What can this lead to?
With Srivastava now in CBI custody, investigators are expected to focus on the internal decision-making process at CREST, including approvals relating to fund transfers and banking operations, and whether lapses in monitoring mechanisms allowed the alleged diversion to continue unchecked. The agency is also expected to dig deeper into the private company linked to Srivastava’s wife and relative, to establish the exact flow of diverted funds and identify all ultimate beneficiaries.
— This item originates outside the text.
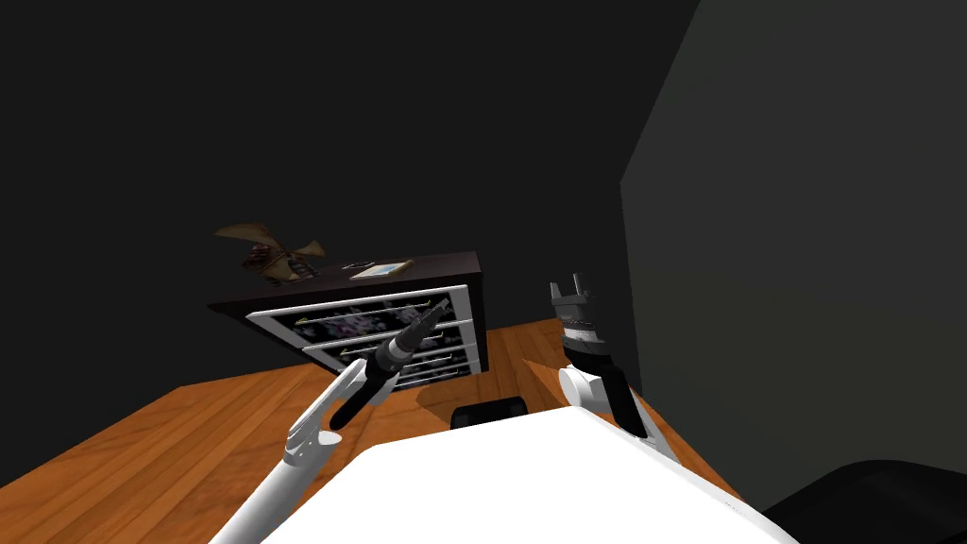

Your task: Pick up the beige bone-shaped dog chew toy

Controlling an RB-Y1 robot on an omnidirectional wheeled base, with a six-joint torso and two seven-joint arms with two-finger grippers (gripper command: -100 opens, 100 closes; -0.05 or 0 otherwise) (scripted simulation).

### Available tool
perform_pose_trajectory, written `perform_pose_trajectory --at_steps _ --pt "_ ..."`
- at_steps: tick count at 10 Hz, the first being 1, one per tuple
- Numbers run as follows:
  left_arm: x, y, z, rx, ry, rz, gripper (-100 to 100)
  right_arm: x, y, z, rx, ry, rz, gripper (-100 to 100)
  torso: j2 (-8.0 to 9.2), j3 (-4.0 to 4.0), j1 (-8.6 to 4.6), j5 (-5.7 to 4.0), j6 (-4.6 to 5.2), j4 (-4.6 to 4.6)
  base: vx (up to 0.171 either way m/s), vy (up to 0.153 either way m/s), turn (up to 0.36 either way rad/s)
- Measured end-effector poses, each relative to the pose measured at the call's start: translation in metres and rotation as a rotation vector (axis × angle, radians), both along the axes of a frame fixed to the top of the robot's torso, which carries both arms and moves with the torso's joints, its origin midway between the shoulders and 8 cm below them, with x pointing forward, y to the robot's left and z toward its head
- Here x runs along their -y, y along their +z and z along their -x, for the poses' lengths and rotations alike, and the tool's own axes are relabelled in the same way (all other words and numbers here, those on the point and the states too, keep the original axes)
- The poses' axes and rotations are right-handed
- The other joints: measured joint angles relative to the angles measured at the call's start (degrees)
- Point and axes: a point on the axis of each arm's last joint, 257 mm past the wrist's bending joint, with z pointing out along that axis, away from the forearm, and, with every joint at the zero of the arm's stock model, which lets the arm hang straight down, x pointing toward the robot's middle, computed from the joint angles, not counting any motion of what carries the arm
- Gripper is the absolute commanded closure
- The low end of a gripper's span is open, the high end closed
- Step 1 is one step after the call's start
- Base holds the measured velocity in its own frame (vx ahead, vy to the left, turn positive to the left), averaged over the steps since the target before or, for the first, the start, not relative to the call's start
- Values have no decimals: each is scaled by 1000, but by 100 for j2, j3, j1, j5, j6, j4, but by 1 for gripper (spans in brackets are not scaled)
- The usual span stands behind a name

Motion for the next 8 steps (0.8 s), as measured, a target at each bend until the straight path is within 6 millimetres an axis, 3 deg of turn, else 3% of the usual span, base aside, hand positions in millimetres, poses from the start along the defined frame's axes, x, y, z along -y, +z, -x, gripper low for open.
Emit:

The CBI has said it remains committed to a thorough, impartial and expeditious investigation to ensure accountability at every level — language that suggests further arrests, particularly among other senior officials who oversaw CREST and CSCL during the relevant period, cannot be ruled out. Former CSCL Chief General Manager and MC retired Chief Engineer NP Sharma, already grilled for days by investigators in the parallel CSCL case, remains one such senior figure still under the scanner without arrest.
What next
Residents and observers should track three things in the coming days: the outcome of Srivastava’s three-day custodial interrogation and whether it leads to further arrests; whether the CBI’s scrutiny of his wife’s company widens into a separate money-trail probe; and whether this arrest sets a precedent for the agency to pursue other senior administrative officials linked to the CSCL and Haryana funds cases. A special CAG audit and full account reconciliation across all three linked scams — CSCL-MCC, CREST and the Haryana funds case — remain ongoing, and their findings will likely shape how far up the chain the CBI’s net eventually extends.